Given records |
━━━━

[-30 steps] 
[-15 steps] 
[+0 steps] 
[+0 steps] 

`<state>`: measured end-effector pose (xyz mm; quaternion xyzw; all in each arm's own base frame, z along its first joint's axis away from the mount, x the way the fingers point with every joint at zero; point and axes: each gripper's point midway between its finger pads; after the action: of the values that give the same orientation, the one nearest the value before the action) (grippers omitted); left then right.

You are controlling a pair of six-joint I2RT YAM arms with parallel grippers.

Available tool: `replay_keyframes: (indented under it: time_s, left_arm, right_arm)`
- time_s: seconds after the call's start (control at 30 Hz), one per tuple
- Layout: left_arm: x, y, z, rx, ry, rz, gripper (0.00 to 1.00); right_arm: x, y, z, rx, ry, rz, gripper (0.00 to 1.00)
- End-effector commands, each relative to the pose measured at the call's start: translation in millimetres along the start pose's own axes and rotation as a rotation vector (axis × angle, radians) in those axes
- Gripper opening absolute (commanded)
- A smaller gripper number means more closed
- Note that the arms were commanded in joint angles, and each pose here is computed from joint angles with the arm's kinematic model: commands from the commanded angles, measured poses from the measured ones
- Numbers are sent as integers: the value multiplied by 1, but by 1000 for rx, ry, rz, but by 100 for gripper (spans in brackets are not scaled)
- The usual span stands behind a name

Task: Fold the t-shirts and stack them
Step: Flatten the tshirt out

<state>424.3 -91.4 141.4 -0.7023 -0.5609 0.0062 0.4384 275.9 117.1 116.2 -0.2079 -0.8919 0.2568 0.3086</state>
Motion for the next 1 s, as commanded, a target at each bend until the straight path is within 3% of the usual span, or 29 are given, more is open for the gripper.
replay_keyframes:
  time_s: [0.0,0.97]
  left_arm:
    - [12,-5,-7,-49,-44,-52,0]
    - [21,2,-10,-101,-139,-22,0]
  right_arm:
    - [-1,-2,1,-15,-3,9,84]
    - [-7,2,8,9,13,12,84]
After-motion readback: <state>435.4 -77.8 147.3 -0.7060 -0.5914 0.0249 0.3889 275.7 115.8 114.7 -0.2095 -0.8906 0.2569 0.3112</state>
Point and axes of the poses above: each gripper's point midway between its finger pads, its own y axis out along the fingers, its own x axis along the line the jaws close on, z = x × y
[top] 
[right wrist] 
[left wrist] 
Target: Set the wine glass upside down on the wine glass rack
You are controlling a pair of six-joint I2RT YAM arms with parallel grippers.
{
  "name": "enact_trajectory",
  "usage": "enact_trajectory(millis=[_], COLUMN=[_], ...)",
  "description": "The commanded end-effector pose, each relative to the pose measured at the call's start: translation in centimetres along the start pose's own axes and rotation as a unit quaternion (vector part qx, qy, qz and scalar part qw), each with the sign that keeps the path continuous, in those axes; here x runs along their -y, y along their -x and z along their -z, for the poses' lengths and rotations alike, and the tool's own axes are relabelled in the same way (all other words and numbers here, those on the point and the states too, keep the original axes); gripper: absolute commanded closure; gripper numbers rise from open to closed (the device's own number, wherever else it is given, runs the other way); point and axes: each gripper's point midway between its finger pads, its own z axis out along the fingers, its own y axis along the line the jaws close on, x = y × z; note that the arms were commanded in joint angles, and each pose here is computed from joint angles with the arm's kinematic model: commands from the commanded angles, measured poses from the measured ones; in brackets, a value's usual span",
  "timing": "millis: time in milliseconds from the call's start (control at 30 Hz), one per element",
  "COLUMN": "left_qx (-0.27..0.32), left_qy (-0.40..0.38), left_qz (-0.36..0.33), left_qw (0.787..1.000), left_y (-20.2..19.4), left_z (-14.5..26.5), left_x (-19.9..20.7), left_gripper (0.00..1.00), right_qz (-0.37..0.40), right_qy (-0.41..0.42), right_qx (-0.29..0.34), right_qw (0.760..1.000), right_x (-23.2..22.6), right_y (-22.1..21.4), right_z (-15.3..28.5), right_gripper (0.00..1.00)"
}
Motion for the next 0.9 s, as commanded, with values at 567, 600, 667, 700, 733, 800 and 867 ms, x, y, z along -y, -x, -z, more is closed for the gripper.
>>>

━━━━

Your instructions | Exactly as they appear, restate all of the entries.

Exercise response |
[-30 steps] 
[-15 steps] 
[+0 steps] 
[+0 steps] 

`<state>`: measured end-effector pose (xyz mm; quaternion xyzw; all in each arm's own base frame, z along its first joint's axis away from the mount, x the way the fingers point with every joint at zero; point and axes: each gripper's point midway between its finger pads; after the action: of the values that give the same orientation, the one nearest the value before the action) (grippers omitted); left then right.

You are controlling a pair of six-joint I2RT YAM arms with parallel grippers.

Available tool: `replay_keyframes: (indented under it: time_s, left_arm, right_arm)`
- time_s: seconds after the call's start (control at 30 Hz), one per tuple
- Layout: left_arm: x, y, z, rx, ry, rz, gripper (0.00 to 1.00); right_arm: x, y, z, rx, ry, rz, gripper (0.00 to 1.00)
- End-effector commands, each relative to the pose measured at the call's start: translation in millimetres along the start pose's own axes and rotation as a rotation vector (axis × angle, radians) in those axes
- Gripper opening absolute (commanded)
- A smaller gripper number means more closed
- Note that the arms were commanded in joint angles, and each pose here is computed from joint angles with the arm's kinematic model: commands from the commanded angles, measured poses from the measured ones
- Numbers are sent as integers: the value multiplied by 1, but by 1000 for rx, ry, rz, but by 100 for gripper (spans in brackets are not scaled)
- The usual span stands behind a name

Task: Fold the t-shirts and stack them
Step: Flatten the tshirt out

<state>424.3 -91.4 141.4 -0.7023 -0.5609 0.0062 0.4384 275.9 117.1 116.2 -0.2079 -0.8919 0.2568 0.3086</state>
Motion for the next 1 s, as commanded, a target at each bend until the straight path is within 3% of the usual span, or 29 are given, more is open for the gripper.
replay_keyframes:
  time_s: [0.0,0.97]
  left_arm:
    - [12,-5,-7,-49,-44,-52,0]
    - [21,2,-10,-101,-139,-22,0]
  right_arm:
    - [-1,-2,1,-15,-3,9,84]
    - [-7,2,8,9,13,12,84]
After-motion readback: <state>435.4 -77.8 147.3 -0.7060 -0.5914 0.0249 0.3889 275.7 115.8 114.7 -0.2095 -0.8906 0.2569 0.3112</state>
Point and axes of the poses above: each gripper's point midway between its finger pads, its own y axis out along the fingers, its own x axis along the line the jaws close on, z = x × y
[top] 
[right wrist] 
[left wrist] 
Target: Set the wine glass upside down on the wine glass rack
You are controlling a pair of six-joint I2RT YAM arms with parallel grippers.
{
  "name": "enact_trajectory",
  "usage": "enact_trajectory(millis=[_], COLUMN=[_], ...)",
  "description": "The commanded end-effector pose, each relative to the pose measured at the call's start: translation in centimetres along the start pose's own axes and rotation as a unit quaternion (vector part qx, qy, qz and scalar part qw), each with the sign that keeps the path continuous, in those axes; here x runs along their -y, y along their -x and z along their -z, for the poses' lengths and rotations alike, and the tool's own axes are relabelled in the same way (all other words and numbers here, those on the point and the states too, keep the original axes); gripper: absolute commanded closure; gripper numbers rise from open to closed (the device's own number, wherever else it is given, runs the other way); point and axes: each gripper's point midway between its finger pads, its own z axis out along the fingers, its own y axis along the line the jaws close on, x = y × z; note that the arms were commanded in joint angles, and each pose here is computed from joint angles with the arm's kinematic model: commands from the commanded angles, measured poses from the measured ones; in brackets, a value's usual span",
  "timing": "millis: time in milliseconds from the call's start (control at 30 Hz), one per element",
  "COLUMN": "left_qx (-0.27..0.32), left_qy (-0.40..0.38), left_qz (-0.36..0.33), left_qw (0.787..1.000), left_y (-20.2..19.4), left_z (-14.5..26.5), left_x (-19.9..20.7), left_gripper (0.00..1.00), right_qz (-0.37..0.40), right_qy (-0.41..0.42), right_qx (-0.29..0.34), right_qw (0.760..1.000), right_x (-23.2..22.6), right_y (-22.1..21.4), right_z (-15.3..28.5), right_gripper (0.00..1.00)"
}
Motion for the next 0.9 s, as commanded, with values at 567, 600, 667, 700, 733, 800 and 867 ms, x, y, z along -y, -x, -z, more is closed for the gripper.
>>>

No other output belongs with this exercise.